C’est au cours de l’année 1930 que Korolev s’intéresse à l’utilisation de carburant liquide pour la propulsion par moteur-fusée. À l’époque, il cherche à utiliser cette technologie pour la propulsion des avions. Les dirigeants soviétiques ont lancé à la fin des années 1920 une politique très volontariste misant sur l’industrialisation à marche forcée et la recherche. Dans ce contexte la principale association paramilitaire soviétique, l’OSOAVIAKHIM crée en 1931 le GIRD, qui réunit des ingénieurs et des techniciens pour effectuer des recherches dans le domaine des fusées. Korolev participe à la fondation de la section moscovite en tant qu’adjoint de Friedrich Tsander, un des pionniers soviétiques de l’astronautique. Il y rencontre Mikhaïl Tikhonravov qui deviendra un de ses plus proches collaborateurs. La section moscovite du GIRD, qui compte une soixantaine de personnes, travaille sur une dizaine de projets utilisant plusieurs types de propulsion. Korolev met au point un planeur propulsé par un moteur-fusée RP-1 brûlant un mélange d’oxygène et de kérosène. En 1932 Tsander tombe malade et Korolev le remplace à la tête du GIRD moscovite. La même année, les militaires s’intéressent aux efforts déployés par le groupe et commencent à fournir des fonds. En 1933, le groupe réalise le premier tir d’une fusée à propulsion liquide, baptisée GIRD-09, soit sept ans après Robert Goddard et son lancement peu médiatisé de 1926.
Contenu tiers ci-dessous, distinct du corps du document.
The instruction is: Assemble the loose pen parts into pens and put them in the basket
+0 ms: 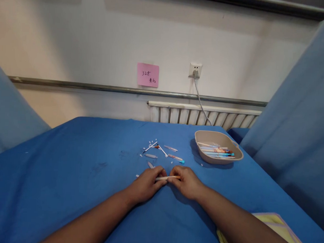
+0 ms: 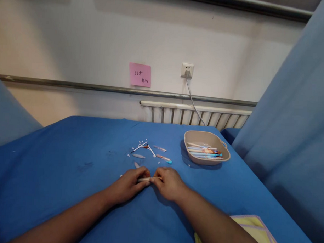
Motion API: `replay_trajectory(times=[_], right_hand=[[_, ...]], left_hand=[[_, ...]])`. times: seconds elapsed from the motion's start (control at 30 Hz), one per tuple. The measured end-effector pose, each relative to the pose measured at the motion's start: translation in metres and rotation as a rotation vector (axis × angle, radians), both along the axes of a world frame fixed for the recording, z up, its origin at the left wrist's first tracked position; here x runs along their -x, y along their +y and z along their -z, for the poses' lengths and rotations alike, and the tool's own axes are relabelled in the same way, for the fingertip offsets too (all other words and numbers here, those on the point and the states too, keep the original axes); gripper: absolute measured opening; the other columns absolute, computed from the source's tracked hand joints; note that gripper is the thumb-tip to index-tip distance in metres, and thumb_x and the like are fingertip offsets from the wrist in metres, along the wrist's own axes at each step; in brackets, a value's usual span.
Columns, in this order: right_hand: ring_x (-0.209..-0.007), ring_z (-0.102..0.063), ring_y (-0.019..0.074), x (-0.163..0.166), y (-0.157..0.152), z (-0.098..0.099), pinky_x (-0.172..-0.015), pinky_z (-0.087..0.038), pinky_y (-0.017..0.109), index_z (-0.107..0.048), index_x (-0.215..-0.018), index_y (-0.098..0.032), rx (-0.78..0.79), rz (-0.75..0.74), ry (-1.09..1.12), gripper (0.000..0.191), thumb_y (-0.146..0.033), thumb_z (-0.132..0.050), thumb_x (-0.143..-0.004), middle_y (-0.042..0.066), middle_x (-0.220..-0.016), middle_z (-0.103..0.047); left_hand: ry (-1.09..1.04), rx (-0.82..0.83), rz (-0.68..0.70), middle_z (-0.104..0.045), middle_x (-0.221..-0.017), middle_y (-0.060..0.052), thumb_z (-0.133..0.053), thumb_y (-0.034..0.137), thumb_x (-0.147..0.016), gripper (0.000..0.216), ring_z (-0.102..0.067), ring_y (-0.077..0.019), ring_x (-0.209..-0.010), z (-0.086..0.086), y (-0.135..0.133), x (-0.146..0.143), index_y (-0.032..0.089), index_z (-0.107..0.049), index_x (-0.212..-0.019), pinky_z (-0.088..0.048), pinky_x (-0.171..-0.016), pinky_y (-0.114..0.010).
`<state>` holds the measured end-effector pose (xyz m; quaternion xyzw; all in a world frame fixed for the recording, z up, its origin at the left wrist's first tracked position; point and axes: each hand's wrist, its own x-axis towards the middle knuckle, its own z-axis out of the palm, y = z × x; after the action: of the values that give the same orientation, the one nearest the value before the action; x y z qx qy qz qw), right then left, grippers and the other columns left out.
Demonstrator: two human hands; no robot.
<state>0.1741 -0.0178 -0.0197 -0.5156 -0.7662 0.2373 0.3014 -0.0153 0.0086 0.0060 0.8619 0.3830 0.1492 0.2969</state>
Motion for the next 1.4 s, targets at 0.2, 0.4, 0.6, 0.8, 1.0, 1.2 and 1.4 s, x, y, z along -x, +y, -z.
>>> replay_trajectory(times=[0.2, 0.4, 0.6, 0.8, 1.0, 1.2, 1.4], right_hand=[[-0.057, -0.049, 0.0110, -0.0006, -0.0036, -0.0005, -0.053, -0.029, 0.023, -0.056, -0.071, -0.019, 0.059, -0.036, -0.048, 0.024, -0.036, -0.048, -0.086, -0.001, -0.063, -0.058], [-0.061, -0.051, 0.0111, -0.0002, -0.0030, 0.0041, -0.055, -0.035, 0.021, -0.055, -0.080, -0.018, 0.128, -0.016, 0.155, 0.011, -0.028, -0.059, -0.077, -0.002, -0.070, -0.059], [-0.052, -0.044, 0.0103, -0.0007, -0.0005, 0.0051, -0.051, -0.029, 0.023, -0.055, -0.063, -0.018, 0.099, -0.045, 0.030, 0.030, -0.036, -0.047, -0.086, -0.002, -0.056, -0.052], [-0.061, -0.050, 0.0106, 0.0003, 0.0019, 0.0083, -0.055, -0.037, 0.021, -0.056, -0.084, -0.018, 0.128, 0.012, 0.349, 0.020, -0.035, -0.061, -0.076, -0.002, -0.069, -0.056], [-0.047, -0.042, 0.0084, -0.0016, 0.0042, 0.0070, -0.046, -0.030, 0.020, -0.054, -0.066, -0.017, 0.171, 0.063, 0.306, 0.024, -0.037, -0.056, -0.079, -0.005, -0.051, -0.046], [-0.044, -0.045, 0.0089, -0.0016, 0.0023, 0.0043, -0.045, -0.034, 0.021, -0.055, -0.066, -0.017, 0.243, 0.022, 0.353, 0.036, -0.047, -0.047, -0.085, -0.004, -0.050, -0.048], [-0.051, -0.043, 0.0084, -0.0033, 0.0031, 0.0060, -0.048, -0.032, 0.019, -0.055, -0.072, -0.017, 0.165, 0.001, 0.335, 0.020, -0.036, -0.059, -0.077, -0.005, -0.056, -0.049]], left_hand=[[-0.019, -0.004, 0.045, -0.060, -0.077, 0.000, -0.048, 0.033, -0.085, 0.017, -0.053, -0.0149, -0.071, 0.0002, -0.0062, 0.0005, 0.018, -0.056, -0.088, -0.036, -0.061, -0.023], [-0.049, 0.012, 0.029, -0.060, -0.075, 0.000, -0.046, 0.039, -0.086, 0.024, -0.053, -0.0144, -0.069, 0.0018, -0.0037, 0.0009, 0.017, -0.057, -0.087, -0.035, -0.059, -0.022], [-0.033, 0.004, 0.039, -0.061, -0.078, 0.001, -0.048, 0.034, -0.085, 0.019, -0.054, -0.0144, -0.072, 0.0019, -0.0053, 0.0014, 0.018, -0.058, -0.088, -0.037, -0.062, -0.023], [-0.068, 0.029, 0.009, -0.060, -0.075, 0.001, -0.046, 0.037, -0.086, 0.024, -0.053, -0.0140, -0.069, 0.0042, -0.0008, 0.0010, 0.017, -0.058, -0.089, -0.038, -0.061, -0.022], [-0.119, 0.039, -0.010, -0.060, -0.077, 0.000, -0.046, 0.038, -0.086, 0.024, -0.053, -0.0146, -0.073, 0.0023, -0.0005, 0.0006, 0.017, -0.058, -0.088, -0.039, -0.064, -0.022], [-0.114, 0.001, 0.020, -0.060, -0.075, 0.000, -0.044, 0.040, -0.087, 0.026, -0.053, -0.0145, -0.070, 0.0005, -0.0021, -0.0001, 0.017, -0.058, -0.086, -0.038, -0.063, -0.023], [-0.105, -0.015, 0.013, -0.063, -0.079, -0.001, -0.046, 0.035, -0.087, 0.023, -0.055, -0.0153, -0.073, 0.0018, -0.0002, 0.0007, 0.018, -0.059, -0.091, -0.040, -0.064, -0.023]])
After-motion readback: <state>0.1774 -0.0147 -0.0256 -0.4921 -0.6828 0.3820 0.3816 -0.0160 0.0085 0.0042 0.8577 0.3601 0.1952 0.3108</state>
En 1932 le GIRD moscovite a des contacts informels avec le GDL : ce laboratoire de recherche militaire installé à Léningrad rassemble 200 ingénieurs et techniciens travaillant dans le domaine de la propulsion à ergols liquides et la propulsion à propergol solide. Valentin Glouchko, qui concevra par la suite la majeure partie des moteurs propulsant les fusées de Korolev, y est responsable d’une section qui effectue des recherches méthodiques sur la propulsion à ergols liquides. Le GDL joue un rôle central dans la mise au point des roquettes.

Certains militaires soviétiques et en particulier le maréchal Mikhaïl Toukhatchevski, militaire novateur et très influent, ont pris conscience du potentiel des fusées. Toukhatchevski œuvre pour rapprocher le GDL et la section moscovite du GIRD . En septembre 1933, les deux structures sont fusionnées au sein de l’Institut de recherche scientifique sur les moteurs à réaction ou RNII (Реактивный научно-исследовательский институт, РНИИ ; Reaktivny naoutchno-issledovatelski institout, RNII). Le nouvel ensemble est dirigé par l’ancien responsable du GDL Ivan Kleïmenov, avec comme adjoint Korolev. Peu après la création du RNII, des divergences se font jour entre Korolev et Kleïmenov sur les objectifs de l’institut de recherche. Ce dernier considère que la mise au point des roquettes constitue le projet de recherche prioritaire. Korolev est remplacé par Gueorgui Langemak ce qui sauvera sans doute la vie de Korolev par la suite. Au sein du RNII Korolev est responsable d’un projet de « missile de croisière » (projet 212) et surtout de l’avion-fusée RP-318-1. Ces deux engins sont propulsés par des moteurs développés par Glouchko. Le RNII met ainsi au point des systèmes automatisés de gyroscopes permettant de stabiliser le vol le long d’une trajectoire programmée. En 1934, Korolev publie l’ouvrage Une fusée dans la stratosphère.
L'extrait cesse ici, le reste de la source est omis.